Il futuro della conservazione attraverso il coinvolgimento dei cittadini
Un invito alla partecipazione
Molti anni fa, come parapendista e canoista, Whaley amava come si potesse attraversare il paesaggio senza lasciare tracce. Quando il team ha richiesto una sovvenzione per esploratori della National Geographic, ha pensato che potessero essere le persone giuste per finanziare questa prova di concetto.
Il team spera che, vedendo il successo delle loro collaborazioni con i paramotoristi, altre persone con hobby all’aperto possano essere ispirate a partecipare alla conservazione della natura.
Scienza dei cittadini
“Non sono solo i paramotoristi, ma milioni di persone che sono là fuori – camminando, canoando, sciando, arrampicandosi o semplicemente seduti a guardare.
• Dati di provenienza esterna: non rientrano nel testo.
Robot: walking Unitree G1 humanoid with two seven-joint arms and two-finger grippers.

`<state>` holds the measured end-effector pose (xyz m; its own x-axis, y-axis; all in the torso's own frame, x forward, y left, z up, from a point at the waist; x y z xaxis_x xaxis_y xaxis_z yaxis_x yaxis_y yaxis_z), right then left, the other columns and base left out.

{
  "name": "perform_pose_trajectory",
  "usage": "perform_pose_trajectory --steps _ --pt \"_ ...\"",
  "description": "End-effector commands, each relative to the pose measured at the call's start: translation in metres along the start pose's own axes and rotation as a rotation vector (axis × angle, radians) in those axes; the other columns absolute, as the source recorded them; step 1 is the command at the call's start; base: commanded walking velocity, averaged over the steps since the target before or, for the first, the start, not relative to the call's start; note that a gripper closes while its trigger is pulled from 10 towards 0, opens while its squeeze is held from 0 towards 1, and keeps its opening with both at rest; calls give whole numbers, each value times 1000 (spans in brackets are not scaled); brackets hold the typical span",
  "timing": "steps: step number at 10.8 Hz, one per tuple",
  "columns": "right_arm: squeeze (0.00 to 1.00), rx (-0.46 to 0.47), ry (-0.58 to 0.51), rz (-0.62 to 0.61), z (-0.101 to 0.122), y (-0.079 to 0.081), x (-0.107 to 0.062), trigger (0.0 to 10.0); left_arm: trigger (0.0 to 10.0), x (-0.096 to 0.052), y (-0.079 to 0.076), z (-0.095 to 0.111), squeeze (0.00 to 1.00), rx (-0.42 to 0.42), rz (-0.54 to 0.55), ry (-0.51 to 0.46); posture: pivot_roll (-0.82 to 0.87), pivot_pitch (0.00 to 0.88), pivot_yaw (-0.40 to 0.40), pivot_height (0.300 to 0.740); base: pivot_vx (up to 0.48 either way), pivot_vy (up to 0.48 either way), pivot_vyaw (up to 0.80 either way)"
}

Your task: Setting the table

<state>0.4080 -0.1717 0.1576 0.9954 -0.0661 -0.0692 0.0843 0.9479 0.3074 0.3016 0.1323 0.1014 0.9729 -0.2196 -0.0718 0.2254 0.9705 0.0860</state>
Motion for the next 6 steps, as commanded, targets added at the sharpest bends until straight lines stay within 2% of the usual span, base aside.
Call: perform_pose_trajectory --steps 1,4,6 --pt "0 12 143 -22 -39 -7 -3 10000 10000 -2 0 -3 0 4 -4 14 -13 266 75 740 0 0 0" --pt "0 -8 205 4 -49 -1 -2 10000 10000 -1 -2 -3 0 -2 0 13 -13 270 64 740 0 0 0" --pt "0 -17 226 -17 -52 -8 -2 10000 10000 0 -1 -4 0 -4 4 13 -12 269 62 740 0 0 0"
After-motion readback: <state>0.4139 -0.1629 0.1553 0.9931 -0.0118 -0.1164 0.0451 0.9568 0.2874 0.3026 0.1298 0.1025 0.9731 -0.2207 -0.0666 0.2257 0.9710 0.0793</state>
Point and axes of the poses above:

E tutti sono potenzialmente scienziati cittadini,” ha concluso Whaley. “L’osservazione attenta è scienza – puoi creare un punto dati dando voce alla natura. Ogni volta che smettiamo di guardare, ascoltare, annusare, sentire, proteggere e parlare degli ecosistemi, sia esso il cielo, un parco o un fiume attraverso una città, la Terra perde e così facciamo tutti noi.”
Lo studio è pubblicato nella rivista Plants, People, Planet.